Material to process:
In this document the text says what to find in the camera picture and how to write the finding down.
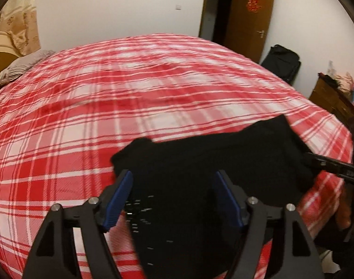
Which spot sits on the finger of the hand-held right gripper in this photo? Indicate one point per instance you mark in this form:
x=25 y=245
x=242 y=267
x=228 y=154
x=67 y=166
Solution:
x=337 y=167

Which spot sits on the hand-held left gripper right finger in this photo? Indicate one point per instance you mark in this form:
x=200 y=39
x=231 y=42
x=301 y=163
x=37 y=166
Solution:
x=227 y=200

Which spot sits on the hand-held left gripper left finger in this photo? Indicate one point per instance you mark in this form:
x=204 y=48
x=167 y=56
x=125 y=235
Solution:
x=118 y=200

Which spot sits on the black pants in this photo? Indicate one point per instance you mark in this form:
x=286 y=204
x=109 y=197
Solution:
x=179 y=180

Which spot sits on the person's right hand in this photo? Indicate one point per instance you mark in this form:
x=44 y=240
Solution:
x=345 y=209

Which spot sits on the brown wooden dresser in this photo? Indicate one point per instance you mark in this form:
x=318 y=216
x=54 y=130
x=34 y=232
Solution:
x=331 y=98

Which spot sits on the person's dark clothing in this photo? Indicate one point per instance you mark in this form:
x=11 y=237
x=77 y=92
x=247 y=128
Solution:
x=342 y=255

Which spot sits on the red plaid bed sheet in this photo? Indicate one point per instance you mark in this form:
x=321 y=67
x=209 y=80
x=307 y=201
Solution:
x=136 y=93

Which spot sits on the black suitcase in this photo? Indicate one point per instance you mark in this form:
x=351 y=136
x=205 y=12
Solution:
x=281 y=64

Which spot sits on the brown wooden door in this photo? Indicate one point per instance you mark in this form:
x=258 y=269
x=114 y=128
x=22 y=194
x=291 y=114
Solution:
x=246 y=35

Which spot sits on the grey patterned pillow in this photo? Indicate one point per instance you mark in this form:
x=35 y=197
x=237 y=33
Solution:
x=19 y=66

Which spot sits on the red paper door decoration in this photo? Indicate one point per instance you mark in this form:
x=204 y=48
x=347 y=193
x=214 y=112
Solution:
x=252 y=4

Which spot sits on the beige and brown headboard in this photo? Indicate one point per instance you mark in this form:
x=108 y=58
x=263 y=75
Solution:
x=2 y=46

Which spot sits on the beige patterned curtain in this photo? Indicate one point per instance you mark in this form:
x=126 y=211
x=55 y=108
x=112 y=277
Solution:
x=25 y=26

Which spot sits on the dark wooden door frame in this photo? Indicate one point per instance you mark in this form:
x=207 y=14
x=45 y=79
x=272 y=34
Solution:
x=207 y=11

Problem description: Copy out all the records exactly as they read, and omit the pictures.

Answer:
In this document the text says what to find in the camera picture and how to write the finding down.
Which spot sits on the finger of the hand-held right gripper in this photo? Indicate one point per instance you mark in this form:
x=25 y=245
x=242 y=267
x=228 y=154
x=67 y=166
Solution:
x=337 y=167

Which spot sits on the hand-held left gripper right finger in this photo? Indicate one point per instance you mark in this form:
x=200 y=39
x=231 y=42
x=301 y=163
x=37 y=166
Solution:
x=227 y=200

Which spot sits on the hand-held left gripper left finger in this photo? Indicate one point per instance you mark in this form:
x=204 y=48
x=167 y=56
x=125 y=235
Solution:
x=118 y=200

Which spot sits on the black pants in this photo? Indicate one point per instance you mark in this form:
x=286 y=204
x=109 y=197
Solution:
x=179 y=180

Which spot sits on the person's right hand in this photo? Indicate one point per instance you mark in this form:
x=44 y=240
Solution:
x=345 y=209

Which spot sits on the brown wooden dresser in this photo? Indicate one point per instance you mark in this form:
x=318 y=216
x=54 y=130
x=34 y=232
Solution:
x=331 y=98

Which spot sits on the person's dark clothing in this photo? Indicate one point per instance you mark in this form:
x=11 y=237
x=77 y=92
x=247 y=128
Solution:
x=342 y=255

Which spot sits on the red plaid bed sheet in this photo? Indicate one point per instance you mark in this form:
x=321 y=67
x=209 y=80
x=307 y=201
Solution:
x=136 y=93

Which spot sits on the black suitcase in this photo? Indicate one point per instance you mark in this form:
x=351 y=136
x=205 y=12
Solution:
x=281 y=64

Which spot sits on the brown wooden door in this photo? Indicate one point per instance you mark in this form:
x=258 y=269
x=114 y=128
x=22 y=194
x=291 y=114
Solution:
x=246 y=35

Which spot sits on the grey patterned pillow in this photo? Indicate one point per instance you mark in this form:
x=35 y=197
x=237 y=33
Solution:
x=19 y=66

Which spot sits on the red paper door decoration in this photo? Indicate one point per instance you mark in this form:
x=204 y=48
x=347 y=193
x=214 y=112
Solution:
x=252 y=4

Which spot sits on the beige and brown headboard in this photo? Indicate one point per instance you mark in this form:
x=108 y=58
x=263 y=75
Solution:
x=2 y=46

Which spot sits on the beige patterned curtain in this photo? Indicate one point per instance you mark in this form:
x=126 y=211
x=55 y=108
x=112 y=277
Solution:
x=25 y=26

Which spot sits on the dark wooden door frame in this photo? Indicate one point per instance you mark in this form:
x=207 y=14
x=45 y=79
x=272 y=34
Solution:
x=207 y=11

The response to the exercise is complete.